Hale Aspacio Woodruff

1900-1980

Hale Aspacio Woodruff was born in Cairo, Illinois, on August 26, 1900, the only child of Augusta Bell Woodruff and George Woodruff., To occupy her son while she was at work, his mother had him copy artwork from the family Bible. He soon made drawings from newspapers and history textbooks. "I learned wherever I could," said Woodruff, who later was the cartoonist for his high school paper.

After graduating, he obtained a hotel job in Indianapolis, and began his formal art training at the only art school in Indianapolis, the Herron Art Institute, which had only some forty students. In exchange for his services as a desk clerk, the "colored" YMCA gave him a room. Woodruff became friends with Herman Lieber, who owned a local art supply store. In 1923, Lieber gave Woodruff the book, Afrikanische Plastik [African Sculpture], by Carl Einstein.

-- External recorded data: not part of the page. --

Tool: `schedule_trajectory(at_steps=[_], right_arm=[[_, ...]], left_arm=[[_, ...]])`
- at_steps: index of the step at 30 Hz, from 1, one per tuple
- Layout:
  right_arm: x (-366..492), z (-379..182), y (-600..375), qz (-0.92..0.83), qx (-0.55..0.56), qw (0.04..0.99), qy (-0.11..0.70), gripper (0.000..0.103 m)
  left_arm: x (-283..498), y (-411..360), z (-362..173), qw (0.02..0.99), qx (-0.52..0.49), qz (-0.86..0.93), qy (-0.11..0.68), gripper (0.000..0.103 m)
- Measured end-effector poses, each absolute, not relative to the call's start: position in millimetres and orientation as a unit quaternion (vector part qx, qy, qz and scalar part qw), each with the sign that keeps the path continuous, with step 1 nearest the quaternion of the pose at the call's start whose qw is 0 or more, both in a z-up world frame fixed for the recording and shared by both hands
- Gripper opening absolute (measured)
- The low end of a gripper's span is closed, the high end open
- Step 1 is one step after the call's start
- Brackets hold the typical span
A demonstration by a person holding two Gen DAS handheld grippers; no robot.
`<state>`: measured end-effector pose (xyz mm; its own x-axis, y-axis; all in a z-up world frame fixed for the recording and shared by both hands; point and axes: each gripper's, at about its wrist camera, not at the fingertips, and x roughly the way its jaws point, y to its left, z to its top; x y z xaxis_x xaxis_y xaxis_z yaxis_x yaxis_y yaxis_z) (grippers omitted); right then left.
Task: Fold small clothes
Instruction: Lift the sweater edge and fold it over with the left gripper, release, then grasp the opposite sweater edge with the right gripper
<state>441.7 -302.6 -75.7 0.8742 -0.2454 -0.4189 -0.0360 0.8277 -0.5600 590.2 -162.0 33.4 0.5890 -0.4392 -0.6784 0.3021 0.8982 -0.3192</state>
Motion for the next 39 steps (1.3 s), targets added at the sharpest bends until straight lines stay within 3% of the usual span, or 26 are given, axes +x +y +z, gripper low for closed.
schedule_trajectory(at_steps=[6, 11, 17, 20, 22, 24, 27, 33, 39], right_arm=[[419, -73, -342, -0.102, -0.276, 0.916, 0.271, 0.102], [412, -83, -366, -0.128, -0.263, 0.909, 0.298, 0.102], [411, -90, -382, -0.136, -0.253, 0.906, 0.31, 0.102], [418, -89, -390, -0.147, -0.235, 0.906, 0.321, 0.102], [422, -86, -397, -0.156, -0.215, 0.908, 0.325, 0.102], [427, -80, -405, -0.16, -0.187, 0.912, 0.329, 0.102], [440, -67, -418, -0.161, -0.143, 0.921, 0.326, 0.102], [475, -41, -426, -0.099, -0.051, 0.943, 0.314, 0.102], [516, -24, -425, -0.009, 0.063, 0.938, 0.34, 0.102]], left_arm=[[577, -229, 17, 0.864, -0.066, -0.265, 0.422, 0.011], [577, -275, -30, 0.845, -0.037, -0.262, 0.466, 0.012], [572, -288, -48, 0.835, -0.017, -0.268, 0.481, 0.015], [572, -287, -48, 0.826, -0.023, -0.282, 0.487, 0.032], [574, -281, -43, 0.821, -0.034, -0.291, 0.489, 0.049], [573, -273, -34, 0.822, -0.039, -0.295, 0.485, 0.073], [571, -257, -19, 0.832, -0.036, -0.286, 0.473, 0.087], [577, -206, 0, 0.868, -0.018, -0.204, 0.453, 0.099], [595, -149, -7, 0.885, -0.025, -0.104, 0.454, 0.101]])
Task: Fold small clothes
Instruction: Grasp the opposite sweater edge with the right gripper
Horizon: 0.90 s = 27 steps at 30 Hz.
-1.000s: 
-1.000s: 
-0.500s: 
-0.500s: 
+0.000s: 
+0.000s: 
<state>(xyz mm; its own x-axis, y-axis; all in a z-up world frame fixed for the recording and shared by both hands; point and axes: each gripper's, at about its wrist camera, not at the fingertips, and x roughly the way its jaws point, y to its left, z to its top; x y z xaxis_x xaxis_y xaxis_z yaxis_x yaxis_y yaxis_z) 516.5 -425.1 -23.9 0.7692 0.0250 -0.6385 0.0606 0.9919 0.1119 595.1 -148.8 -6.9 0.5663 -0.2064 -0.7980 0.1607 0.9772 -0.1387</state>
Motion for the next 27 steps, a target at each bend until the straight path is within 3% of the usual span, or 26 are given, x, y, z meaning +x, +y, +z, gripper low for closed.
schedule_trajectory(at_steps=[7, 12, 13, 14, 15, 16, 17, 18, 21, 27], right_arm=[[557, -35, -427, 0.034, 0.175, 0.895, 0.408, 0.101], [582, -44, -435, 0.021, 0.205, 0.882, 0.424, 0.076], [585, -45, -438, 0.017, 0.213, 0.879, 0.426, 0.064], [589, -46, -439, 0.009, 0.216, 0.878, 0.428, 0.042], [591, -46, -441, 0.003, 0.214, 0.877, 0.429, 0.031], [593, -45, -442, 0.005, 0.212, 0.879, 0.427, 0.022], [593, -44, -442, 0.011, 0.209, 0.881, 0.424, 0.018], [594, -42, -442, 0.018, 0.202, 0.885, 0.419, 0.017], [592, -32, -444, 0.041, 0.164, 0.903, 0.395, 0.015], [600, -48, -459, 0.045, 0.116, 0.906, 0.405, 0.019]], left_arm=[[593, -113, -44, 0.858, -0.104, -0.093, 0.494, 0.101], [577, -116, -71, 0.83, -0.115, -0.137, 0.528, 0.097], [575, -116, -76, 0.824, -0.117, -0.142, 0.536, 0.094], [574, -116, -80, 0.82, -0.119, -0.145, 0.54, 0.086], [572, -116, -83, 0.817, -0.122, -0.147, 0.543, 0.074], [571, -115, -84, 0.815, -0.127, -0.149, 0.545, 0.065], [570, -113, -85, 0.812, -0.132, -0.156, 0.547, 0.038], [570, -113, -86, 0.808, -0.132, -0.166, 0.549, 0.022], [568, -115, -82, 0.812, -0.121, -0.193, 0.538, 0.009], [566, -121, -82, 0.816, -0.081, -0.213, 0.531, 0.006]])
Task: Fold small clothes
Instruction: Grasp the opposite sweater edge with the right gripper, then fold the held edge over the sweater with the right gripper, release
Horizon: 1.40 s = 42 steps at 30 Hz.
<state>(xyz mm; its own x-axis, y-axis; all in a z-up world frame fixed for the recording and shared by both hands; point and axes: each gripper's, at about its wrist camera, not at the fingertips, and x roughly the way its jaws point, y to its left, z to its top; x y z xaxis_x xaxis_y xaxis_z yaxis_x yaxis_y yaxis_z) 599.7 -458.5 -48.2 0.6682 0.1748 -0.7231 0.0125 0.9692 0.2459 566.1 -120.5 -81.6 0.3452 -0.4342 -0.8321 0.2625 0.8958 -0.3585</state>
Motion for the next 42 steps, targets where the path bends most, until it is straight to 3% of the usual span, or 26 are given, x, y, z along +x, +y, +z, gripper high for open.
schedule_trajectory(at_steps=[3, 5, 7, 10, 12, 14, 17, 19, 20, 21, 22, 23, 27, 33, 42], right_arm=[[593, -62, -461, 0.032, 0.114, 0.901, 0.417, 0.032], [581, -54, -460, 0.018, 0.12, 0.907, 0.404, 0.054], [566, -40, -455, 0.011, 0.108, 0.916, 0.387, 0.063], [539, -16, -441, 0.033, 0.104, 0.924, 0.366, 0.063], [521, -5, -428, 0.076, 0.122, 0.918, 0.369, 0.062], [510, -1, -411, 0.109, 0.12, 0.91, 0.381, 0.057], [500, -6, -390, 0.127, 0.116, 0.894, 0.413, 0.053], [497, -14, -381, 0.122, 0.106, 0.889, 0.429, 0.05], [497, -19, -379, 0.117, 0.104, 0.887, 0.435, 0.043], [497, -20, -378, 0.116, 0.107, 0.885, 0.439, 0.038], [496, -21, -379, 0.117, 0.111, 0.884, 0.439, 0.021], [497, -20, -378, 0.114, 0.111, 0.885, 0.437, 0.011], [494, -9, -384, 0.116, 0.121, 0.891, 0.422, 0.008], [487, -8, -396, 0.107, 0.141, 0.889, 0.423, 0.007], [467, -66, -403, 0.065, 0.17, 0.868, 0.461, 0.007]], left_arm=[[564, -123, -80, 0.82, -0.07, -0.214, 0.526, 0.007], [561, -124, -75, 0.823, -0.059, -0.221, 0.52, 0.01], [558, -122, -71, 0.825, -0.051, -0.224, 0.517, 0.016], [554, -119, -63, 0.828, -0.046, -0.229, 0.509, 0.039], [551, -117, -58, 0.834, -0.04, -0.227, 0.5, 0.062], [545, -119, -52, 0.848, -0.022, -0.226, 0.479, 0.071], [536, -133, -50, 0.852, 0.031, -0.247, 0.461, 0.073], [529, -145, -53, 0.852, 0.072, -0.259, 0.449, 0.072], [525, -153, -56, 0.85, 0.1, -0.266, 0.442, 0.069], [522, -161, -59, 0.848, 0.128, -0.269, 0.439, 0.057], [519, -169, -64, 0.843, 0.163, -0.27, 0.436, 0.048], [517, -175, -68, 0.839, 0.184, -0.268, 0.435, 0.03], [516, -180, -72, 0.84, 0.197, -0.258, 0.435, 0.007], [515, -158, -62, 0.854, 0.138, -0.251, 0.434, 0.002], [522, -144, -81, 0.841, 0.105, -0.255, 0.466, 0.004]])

Woodruff was inspired to investigate modernism through the lens of traditional African art. He drew inspiration from many sources, ranging from African art to Renaissance frescoes.

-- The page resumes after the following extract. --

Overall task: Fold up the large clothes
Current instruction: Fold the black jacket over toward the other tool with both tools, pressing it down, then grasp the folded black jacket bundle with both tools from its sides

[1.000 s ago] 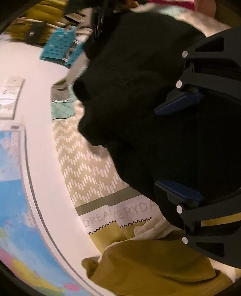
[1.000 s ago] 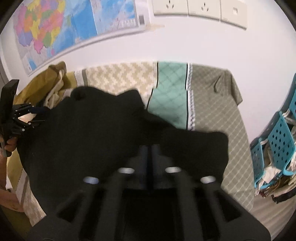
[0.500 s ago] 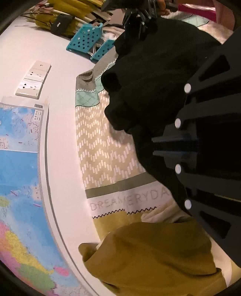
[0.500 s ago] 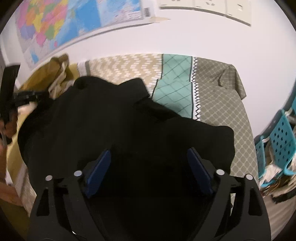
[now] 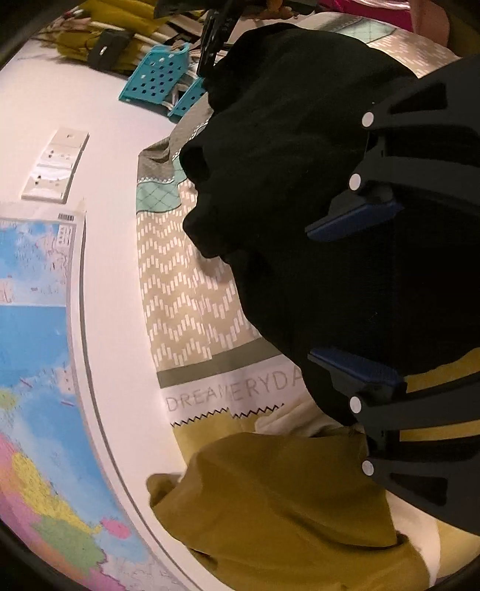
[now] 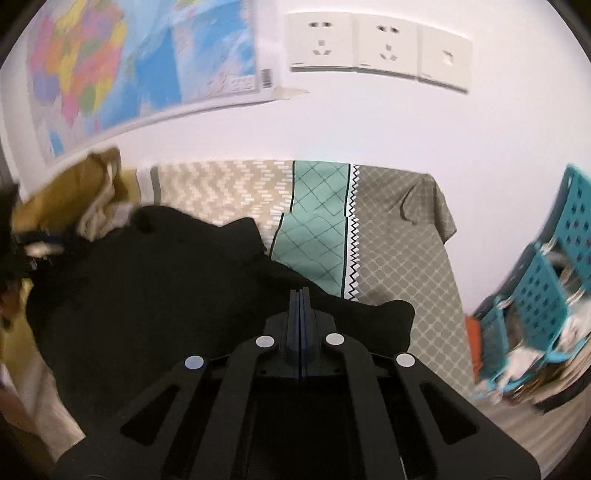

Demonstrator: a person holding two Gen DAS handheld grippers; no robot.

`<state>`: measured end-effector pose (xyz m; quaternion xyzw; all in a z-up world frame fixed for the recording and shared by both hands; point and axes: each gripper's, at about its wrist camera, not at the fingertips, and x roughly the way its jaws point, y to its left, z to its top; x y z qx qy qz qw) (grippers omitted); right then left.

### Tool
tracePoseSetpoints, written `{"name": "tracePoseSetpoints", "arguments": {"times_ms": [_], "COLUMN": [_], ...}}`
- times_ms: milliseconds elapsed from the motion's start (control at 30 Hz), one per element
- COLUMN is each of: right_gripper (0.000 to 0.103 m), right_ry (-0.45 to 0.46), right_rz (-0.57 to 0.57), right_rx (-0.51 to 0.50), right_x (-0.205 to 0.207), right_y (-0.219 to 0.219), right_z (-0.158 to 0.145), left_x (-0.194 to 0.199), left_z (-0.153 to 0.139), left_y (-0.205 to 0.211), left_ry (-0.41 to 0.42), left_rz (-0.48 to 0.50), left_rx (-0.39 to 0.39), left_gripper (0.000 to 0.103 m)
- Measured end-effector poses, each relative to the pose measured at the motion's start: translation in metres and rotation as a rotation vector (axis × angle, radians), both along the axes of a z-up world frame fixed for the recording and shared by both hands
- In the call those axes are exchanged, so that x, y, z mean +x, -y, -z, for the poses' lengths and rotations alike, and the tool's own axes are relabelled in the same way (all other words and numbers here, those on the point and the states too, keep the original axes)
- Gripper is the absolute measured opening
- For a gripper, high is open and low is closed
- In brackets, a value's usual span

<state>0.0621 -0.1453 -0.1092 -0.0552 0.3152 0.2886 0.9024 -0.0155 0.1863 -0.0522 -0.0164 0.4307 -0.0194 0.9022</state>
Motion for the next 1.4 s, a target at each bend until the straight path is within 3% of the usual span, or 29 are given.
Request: {"name": "tracePoseSetpoints", "arguments": {"times_ms": [100,133,167,200,233,333,467,533,567,633,667,733,833,1067,1167,1233,1267,1333,1400], "right_gripper": [0.002,0.012,0.040,0.050,0.054,0.056,0.065,0.061,0.047,0.033,0.028,0.012,0.007,0.006,0.007,0.009,0.012,0.015,0.029], "right_ry": [-0.073,-0.085,-0.090,-0.088,-0.077,-0.081,-0.067,-0.062,-0.065,-0.073,-0.074,-0.050,-0.034,0.095,0.034,-0.034,-0.047,-0.070,-0.072], "right_rz": [-0.027,-0.022,-0.018,-0.014,-0.008,0.003,0.010,-0.002,-0.013,-0.019,-0.022,0.004,0.021,0.094,0.098,0.082,0.097,0.095,0.104], "right_rx": [0.020,0.007,-0.004,-0.014,-0.027,-0.064,-0.193,-0.214,-0.207,-0.208,-0.205,-0.224,-0.153,-0.030,-0.051,-0.091,-0.120,-0.108,-0.057], "right_x": [0.005,0.003,0.001,-0.001,-0.004,-0.006,0.002,0.005,0.005,0.007,0.007,0.006,0.002,-0.003,0.014,0.026,0.029,0.031,0.027], "right_y": [0.001,0.001,0.001,0.002,0.003,0.004,-0.011,-0.017,-0.017,-0.017,-0.017,-0.014,-0.001,0.022,0.015,0.004,0.001,0.002,0.011], "right_z": [0.010,0.017,0.021,0.023,0.026,0.030,0.043,0.049,0.050,0.052,0.052,0.048,0.034,-0.011,0.005,0.028,0.036,0.043,0.036], "left_x": [-0.007,-0.011,-0.015,-0.018,-0.021,-0.019,-0.009,-0.006,-0.005,-0.005,-0.006,-0.006,-0.004,0.006,0.021,0.027,0.027,0.020,0.011], "left_z": [0.003,0.003,0.003,0.003,0.004,0.011,0.019,0.023,0.025,0.026,0.026,0.023,0.015,-0.013,0.006,0.026,0.032,0.030,0.020], "left_y": [-0.001,-0.001,0.000,0.001,0.003,0.007,0.009,0.008,0.009,0.015,0.018,0.025,0.027,0.021,0.008,0.002,0.003,0.003,0.000], "left_ry": [0.000,0.002,0.003,0.001,-0.006,-0.053,-0.087,-0.088,-0.089,-0.078,-0.070,-0.061,-0.028,0.081,0.017,-0.040,-0.050,-0.033,-0.007], "left_rz": [-0.014,-0.014,-0.009,-0.010,-0.013,0.014,0.056,0.051,0.059,0.074,0.075,0.091,0.074,0.037,-0.009,-0.051,-0.041,-0.061,-0.064], "left_rx": [-0.009,-0.012,-0.012,-0.003,0.021,0.061,0.000,-0.031,-0.052,-0.047,-0.029,-0.031,-0.015,-0.034,-0.050,-0.037,-0.030,-0.005,-0.020], "left_gripper": [0.060,0.065,0.068,0.077,0.079,0.082,0.083,0.073,0.066,0.042,0.037,0.012,0.005,0.005,0.022,0.045,0.048,0.064,0.066]}}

In 1931, after four years of travel in Europe, Woodruff became a professor at Atlanta University. He was the first African-American with formal training to earn an art professorship in a southern Black university. Woodruff displayed works of major Black artists (such as Allan Freelon and Palmer Hayden), in the library at Atlanta University annually, and he made student exhibitions a feature of commencement week.7

Woodruff strove to make art more accessible to his students and to the African-American community. A student of his remembered, "Woodruff took us to the High Museum [of Art]. He had to get special permission because Blacks didn’t go in there at all unless they worked there....In other words, Mr. Woodruff was very much like Fred Douglas. . . We were all very proud of him."